__Work to be completed__. Please copy each line below that contains the word "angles".
(Given entries)
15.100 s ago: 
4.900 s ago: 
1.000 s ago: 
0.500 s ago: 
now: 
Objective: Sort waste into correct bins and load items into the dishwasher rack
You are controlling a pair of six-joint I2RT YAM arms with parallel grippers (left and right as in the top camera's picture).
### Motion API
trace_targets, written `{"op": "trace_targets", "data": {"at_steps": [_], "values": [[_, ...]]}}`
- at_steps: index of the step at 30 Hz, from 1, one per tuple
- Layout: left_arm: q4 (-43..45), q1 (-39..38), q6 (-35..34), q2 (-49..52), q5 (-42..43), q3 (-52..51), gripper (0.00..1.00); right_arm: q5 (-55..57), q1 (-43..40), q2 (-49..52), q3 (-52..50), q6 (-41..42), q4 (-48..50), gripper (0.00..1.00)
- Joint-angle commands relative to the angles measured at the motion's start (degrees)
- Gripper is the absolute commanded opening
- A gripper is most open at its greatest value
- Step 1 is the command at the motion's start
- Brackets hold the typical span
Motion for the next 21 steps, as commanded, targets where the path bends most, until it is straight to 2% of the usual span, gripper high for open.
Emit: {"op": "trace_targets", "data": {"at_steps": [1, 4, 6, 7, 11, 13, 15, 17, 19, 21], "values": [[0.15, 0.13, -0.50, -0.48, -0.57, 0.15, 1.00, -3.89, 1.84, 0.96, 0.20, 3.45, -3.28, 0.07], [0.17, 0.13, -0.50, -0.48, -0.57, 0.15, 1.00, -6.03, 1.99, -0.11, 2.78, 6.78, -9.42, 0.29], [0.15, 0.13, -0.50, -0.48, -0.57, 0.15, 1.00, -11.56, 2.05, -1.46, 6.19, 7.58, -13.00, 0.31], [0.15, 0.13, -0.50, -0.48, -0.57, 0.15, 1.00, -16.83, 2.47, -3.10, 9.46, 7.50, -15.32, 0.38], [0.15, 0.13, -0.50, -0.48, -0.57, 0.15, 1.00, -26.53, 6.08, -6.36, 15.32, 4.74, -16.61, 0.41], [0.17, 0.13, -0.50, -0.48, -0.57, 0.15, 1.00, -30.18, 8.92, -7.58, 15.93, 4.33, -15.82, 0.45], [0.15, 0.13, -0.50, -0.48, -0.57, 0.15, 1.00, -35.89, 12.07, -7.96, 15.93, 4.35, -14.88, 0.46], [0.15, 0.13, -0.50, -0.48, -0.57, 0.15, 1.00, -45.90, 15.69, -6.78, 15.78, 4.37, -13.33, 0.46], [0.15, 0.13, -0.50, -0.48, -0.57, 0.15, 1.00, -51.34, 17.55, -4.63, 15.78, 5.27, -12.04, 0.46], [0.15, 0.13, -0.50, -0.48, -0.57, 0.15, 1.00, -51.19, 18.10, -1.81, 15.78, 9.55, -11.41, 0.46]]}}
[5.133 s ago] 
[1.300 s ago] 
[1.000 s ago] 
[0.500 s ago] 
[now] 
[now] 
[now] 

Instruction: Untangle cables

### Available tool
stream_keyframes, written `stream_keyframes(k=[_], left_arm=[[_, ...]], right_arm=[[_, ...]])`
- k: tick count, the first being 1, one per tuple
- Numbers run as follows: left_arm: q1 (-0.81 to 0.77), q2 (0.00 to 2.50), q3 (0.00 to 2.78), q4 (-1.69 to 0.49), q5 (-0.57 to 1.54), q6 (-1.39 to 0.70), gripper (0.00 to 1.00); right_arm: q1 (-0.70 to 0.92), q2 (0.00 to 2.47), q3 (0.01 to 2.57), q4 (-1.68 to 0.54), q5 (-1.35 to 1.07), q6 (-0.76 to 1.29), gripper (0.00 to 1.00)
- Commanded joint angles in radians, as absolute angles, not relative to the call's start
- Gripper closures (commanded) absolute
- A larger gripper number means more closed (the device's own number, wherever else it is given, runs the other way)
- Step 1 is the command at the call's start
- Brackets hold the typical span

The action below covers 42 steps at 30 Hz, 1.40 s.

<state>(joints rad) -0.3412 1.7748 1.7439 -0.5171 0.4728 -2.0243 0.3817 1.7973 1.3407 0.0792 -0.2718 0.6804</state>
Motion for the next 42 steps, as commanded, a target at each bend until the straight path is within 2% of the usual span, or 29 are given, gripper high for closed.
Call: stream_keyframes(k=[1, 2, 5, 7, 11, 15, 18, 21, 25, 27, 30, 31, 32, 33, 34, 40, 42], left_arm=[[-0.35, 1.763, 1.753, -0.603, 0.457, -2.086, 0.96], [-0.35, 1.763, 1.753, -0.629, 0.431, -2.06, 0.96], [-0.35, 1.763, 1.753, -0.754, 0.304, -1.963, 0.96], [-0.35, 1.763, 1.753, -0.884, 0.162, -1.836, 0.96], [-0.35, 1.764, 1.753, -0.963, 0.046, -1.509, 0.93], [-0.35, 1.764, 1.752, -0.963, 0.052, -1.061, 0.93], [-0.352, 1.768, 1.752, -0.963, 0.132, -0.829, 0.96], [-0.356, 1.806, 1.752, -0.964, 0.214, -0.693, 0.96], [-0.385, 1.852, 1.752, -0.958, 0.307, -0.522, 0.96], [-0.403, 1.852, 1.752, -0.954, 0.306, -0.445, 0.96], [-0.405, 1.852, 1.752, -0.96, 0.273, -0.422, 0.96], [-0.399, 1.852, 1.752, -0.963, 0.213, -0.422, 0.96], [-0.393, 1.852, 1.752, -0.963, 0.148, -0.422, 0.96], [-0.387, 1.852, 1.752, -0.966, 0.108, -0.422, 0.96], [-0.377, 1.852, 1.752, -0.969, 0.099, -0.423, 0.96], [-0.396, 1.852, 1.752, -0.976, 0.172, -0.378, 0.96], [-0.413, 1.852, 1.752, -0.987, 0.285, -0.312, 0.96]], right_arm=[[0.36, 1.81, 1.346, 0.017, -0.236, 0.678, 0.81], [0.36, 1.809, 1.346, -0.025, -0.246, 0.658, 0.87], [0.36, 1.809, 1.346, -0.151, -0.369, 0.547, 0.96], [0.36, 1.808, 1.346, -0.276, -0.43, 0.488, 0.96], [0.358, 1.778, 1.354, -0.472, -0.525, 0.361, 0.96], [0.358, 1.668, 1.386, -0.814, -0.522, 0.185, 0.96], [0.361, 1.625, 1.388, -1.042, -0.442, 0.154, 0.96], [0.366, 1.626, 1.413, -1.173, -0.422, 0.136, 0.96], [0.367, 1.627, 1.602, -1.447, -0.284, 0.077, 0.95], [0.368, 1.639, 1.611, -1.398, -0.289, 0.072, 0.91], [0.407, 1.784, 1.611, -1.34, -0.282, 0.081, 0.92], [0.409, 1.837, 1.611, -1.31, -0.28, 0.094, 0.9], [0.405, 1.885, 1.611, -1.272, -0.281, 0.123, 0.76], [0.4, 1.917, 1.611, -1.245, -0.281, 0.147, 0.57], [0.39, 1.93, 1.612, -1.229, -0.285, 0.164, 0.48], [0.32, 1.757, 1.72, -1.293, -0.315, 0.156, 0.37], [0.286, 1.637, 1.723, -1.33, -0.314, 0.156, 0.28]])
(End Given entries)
__Solution to the exercise__.
- Joint-angle commands relative to the angles measured at the motion's start (degrees)
- Commanded joint angles in radians, as absolute angles, not relative to the call's start

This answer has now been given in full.